American film and television actor (born 1986)

Tyson Sullivan (born 1986) is an American film and television actor. He was born in Plano, Texas to Tommie and David Sullivan. He entered the business of acting and film at a very young age, getting his first paid acting job when he was just a child by starring in a Dr. Pepper commercial. After graduating from Plano West High School in 2004, he moved to Los Angeles where he attended Biola University and started pursuing an acting career. He then started to study acting at Playhouse West, Warner Loughlin Studios, and with Carole D’Andrea. He gained popularity for his portrayal of Hondo, a white-supremacist villain on the Cinemax series Banshee. Since 2015, his acting career gained more relevance and attention, and as of 2016 he's starred in shows such as "Without a Trace", "Bonnie & Clyde", "Heist", and other popular shows and movies.

He lives in Arizona with his wife. He is a gamer and car aficionado.

==Career==

After graduating, Sullivan guest starred in several television shows including "Without a Trace", "Bonnie & Clyde", and his first Television appearance came in a minor role on the show "Days of Our Lives".

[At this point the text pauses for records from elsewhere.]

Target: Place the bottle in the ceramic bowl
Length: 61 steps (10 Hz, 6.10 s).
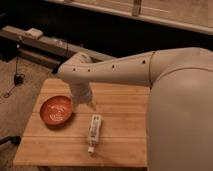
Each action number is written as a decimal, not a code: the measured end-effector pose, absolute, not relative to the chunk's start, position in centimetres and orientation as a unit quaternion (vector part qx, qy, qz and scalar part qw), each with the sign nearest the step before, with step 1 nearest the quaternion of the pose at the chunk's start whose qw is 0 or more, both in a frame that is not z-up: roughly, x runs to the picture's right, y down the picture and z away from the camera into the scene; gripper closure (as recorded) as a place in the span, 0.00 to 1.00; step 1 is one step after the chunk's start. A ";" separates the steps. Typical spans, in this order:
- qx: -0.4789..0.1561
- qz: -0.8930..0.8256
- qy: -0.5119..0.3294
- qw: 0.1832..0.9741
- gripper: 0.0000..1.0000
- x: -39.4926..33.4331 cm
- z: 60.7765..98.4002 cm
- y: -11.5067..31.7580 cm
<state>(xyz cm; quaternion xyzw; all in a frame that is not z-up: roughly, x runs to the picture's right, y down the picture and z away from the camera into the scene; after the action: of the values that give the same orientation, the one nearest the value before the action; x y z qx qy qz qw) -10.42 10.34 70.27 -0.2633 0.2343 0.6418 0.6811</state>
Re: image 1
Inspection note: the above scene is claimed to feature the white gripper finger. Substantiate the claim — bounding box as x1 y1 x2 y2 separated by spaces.
71 99 78 108
87 101 96 110

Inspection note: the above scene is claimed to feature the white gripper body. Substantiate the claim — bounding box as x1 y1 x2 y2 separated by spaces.
69 83 92 104

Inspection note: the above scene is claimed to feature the white plastic bottle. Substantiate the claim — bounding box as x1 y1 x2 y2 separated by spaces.
88 115 102 154

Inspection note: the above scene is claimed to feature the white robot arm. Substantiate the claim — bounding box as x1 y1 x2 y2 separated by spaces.
57 47 213 171

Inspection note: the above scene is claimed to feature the orange ceramic bowl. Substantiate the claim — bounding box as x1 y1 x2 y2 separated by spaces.
40 95 72 125

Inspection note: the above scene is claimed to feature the wooden table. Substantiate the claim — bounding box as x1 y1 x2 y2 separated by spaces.
14 79 149 168

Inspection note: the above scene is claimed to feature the long wooden beam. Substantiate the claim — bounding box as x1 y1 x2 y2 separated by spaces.
0 26 113 61

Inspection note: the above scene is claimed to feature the black caster wheel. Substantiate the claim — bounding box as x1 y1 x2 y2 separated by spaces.
0 136 21 145

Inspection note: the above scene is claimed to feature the small white box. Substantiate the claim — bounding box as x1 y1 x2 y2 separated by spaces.
26 28 43 38

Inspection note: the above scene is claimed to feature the black cable with plug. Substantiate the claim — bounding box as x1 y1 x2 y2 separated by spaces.
2 39 26 99

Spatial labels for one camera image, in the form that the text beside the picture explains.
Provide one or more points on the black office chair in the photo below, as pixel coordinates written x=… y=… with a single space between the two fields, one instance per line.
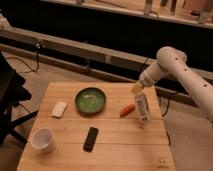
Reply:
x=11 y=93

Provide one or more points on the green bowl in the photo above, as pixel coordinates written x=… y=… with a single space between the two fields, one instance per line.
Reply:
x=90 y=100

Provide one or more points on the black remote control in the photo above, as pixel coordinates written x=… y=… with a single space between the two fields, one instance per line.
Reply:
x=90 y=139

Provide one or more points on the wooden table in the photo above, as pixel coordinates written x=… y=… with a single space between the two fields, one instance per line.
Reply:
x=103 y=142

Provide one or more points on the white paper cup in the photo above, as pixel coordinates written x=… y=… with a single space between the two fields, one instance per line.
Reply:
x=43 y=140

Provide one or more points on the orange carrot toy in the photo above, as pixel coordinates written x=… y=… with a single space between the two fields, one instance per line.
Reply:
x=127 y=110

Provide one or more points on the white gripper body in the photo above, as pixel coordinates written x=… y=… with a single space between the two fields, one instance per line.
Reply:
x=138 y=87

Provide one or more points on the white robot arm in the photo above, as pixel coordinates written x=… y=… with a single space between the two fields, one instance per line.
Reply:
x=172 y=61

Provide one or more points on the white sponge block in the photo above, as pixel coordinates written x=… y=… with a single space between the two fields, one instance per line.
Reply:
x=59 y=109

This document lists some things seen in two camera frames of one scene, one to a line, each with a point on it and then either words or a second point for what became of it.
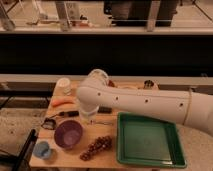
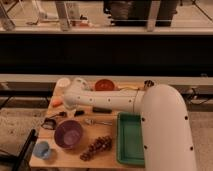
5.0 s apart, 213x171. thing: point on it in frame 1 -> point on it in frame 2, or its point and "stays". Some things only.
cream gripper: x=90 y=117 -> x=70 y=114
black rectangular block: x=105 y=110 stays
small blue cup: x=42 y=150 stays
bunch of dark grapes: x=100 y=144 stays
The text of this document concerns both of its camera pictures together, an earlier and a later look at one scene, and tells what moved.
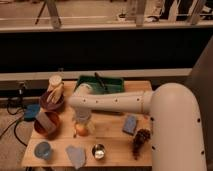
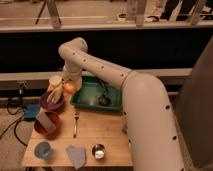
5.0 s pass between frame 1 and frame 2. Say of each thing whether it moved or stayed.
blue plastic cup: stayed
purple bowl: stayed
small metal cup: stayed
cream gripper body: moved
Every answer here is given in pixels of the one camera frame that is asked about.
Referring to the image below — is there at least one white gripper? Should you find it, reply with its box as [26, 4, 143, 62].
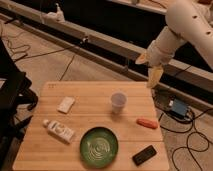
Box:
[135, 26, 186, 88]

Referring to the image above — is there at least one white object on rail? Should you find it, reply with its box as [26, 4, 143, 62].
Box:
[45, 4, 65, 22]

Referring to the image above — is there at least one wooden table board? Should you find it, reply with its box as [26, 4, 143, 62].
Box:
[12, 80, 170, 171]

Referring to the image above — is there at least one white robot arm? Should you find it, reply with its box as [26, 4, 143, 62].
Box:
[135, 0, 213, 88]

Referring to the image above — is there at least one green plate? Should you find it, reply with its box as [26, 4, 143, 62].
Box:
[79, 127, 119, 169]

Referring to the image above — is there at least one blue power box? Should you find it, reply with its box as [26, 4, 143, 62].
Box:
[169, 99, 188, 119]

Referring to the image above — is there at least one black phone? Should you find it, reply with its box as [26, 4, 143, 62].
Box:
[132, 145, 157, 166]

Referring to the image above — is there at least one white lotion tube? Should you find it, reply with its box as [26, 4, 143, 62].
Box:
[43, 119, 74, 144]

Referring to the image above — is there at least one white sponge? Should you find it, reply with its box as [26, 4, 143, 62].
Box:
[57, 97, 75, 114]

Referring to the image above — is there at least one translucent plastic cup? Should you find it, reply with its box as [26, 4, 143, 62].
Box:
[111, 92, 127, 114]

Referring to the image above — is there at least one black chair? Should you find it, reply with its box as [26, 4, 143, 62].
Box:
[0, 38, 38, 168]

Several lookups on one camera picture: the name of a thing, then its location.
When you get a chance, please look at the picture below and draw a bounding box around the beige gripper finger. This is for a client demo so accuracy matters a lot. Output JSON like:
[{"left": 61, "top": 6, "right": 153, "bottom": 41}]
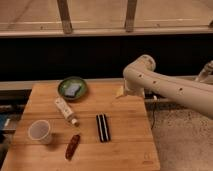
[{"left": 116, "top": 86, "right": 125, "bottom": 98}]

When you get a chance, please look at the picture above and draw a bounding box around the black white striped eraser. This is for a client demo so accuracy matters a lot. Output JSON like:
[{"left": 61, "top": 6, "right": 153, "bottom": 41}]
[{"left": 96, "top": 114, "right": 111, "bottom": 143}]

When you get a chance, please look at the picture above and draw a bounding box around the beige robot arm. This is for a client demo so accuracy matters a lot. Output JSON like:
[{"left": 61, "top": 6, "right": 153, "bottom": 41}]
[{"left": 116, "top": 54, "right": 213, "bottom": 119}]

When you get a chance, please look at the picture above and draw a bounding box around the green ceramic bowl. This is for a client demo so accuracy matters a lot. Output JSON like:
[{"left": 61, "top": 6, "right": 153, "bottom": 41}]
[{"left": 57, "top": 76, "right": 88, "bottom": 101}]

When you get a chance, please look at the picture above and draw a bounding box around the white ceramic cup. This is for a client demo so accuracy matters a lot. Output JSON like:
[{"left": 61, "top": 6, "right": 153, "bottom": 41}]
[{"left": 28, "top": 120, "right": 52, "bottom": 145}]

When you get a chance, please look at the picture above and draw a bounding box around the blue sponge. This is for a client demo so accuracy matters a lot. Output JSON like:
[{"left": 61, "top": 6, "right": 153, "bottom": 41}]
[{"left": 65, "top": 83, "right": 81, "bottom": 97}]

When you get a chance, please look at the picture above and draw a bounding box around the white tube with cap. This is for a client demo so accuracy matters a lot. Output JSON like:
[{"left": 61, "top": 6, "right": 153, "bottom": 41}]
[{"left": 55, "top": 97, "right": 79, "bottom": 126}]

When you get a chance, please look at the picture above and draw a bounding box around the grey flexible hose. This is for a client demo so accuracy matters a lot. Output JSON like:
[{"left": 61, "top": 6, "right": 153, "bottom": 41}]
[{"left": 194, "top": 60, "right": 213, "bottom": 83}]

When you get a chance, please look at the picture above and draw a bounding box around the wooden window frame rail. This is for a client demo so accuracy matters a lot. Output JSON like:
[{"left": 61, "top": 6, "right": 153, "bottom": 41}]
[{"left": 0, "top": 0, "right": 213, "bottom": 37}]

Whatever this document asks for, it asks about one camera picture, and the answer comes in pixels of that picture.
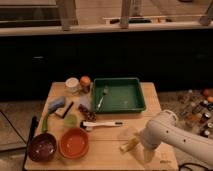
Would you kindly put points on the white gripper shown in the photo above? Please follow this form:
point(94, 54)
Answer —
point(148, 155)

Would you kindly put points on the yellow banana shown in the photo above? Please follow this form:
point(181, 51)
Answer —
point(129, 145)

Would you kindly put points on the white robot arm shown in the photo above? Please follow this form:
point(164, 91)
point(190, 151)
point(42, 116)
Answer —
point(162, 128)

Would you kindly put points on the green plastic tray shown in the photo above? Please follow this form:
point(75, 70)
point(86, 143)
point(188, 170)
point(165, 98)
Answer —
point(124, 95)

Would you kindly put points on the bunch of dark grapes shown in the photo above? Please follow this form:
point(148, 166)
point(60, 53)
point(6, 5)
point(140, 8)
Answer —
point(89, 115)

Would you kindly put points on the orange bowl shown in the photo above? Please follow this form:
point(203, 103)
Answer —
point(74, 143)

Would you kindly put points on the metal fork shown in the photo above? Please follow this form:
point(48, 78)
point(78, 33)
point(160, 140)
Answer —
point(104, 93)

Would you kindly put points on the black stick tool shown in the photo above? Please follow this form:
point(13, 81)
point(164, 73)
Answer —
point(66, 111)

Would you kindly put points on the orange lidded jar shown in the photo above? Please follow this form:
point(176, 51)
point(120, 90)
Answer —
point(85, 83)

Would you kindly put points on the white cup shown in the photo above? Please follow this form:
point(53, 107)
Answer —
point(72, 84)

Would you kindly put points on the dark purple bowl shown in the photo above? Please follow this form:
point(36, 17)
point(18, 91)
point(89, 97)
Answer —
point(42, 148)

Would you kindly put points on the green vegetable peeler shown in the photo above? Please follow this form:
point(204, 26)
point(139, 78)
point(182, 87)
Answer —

All before landing a recurring role on the HBO show "Banshee" (2014–2015) as Hondo, the white supremacist whose propensity for violence and hateful tattoos were a staple for several seasons. He appeared regularly throughout season 2 and left the show in early season 3. He then filmed several films including; Demonic (2015), co-starring Frank Grillo of "Warrior", "Double Daddy" (2015), opposite Brittany Curran, and " Heist" (2015), opposite Robert De Niro and Kate Bosworth.

Sullivan is also known for playing Scott Milam, a small but crucial role, on FX's series Justified.

In 2016 he joined the cast of Quarry alongside Logan Marshall Green, Peter Mullan, and Matt Nable. He played Hall Prewitt a marine in Mac's unit whose kind demeanor and sense of humor are at odds with his surroundings.

At the end of 2016 it was announced that Sullivan would be joining the cast of DOA Blood River playing the lead antagonist in the film opposite Days of Our Lives star Billy Flynn.

==Personal==
Tyson Sullivan was born in Plano, Texas, to Tommie and David Sullivan. He graduated from Plano West High School in 2004 and moved out to Los Angeles where he attended Biola University. He currently resides with his wife in Paradise Valley, Arizona. He's a self-proclaimed "gamer."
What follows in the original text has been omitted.